> [WHAT THIS TASK INVOLVES]
Below are records; work out how many of their lines contain "yellow" and give only that number.

Dataset excerpts
━━━━━━

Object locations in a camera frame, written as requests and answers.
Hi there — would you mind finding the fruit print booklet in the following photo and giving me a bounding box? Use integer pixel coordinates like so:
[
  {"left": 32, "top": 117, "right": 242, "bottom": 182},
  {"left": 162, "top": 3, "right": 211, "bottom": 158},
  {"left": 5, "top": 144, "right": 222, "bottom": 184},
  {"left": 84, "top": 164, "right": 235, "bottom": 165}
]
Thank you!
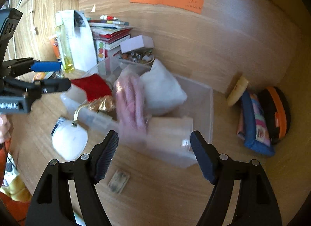
[{"left": 94, "top": 39, "right": 107, "bottom": 65}]

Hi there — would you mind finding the yellow spray bottle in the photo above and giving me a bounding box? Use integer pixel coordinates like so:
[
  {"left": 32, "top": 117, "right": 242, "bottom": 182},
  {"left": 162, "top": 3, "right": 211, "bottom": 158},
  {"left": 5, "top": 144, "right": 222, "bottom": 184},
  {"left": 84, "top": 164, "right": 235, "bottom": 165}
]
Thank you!
[{"left": 58, "top": 19, "right": 74, "bottom": 74}]

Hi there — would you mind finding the person's left hand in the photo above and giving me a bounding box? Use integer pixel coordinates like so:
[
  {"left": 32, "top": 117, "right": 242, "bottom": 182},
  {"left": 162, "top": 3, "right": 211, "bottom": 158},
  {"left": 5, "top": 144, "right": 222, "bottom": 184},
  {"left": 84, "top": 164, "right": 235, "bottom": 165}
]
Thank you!
[{"left": 0, "top": 115, "right": 11, "bottom": 145}]

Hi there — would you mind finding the yellow tube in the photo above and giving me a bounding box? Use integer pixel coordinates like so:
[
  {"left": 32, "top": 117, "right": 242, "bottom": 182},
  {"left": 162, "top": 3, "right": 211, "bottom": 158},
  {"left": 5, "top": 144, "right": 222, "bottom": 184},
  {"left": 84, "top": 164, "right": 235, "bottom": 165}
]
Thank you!
[{"left": 227, "top": 75, "right": 250, "bottom": 107}]

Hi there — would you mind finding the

━━━━━━

> [RESULT BELOW]
2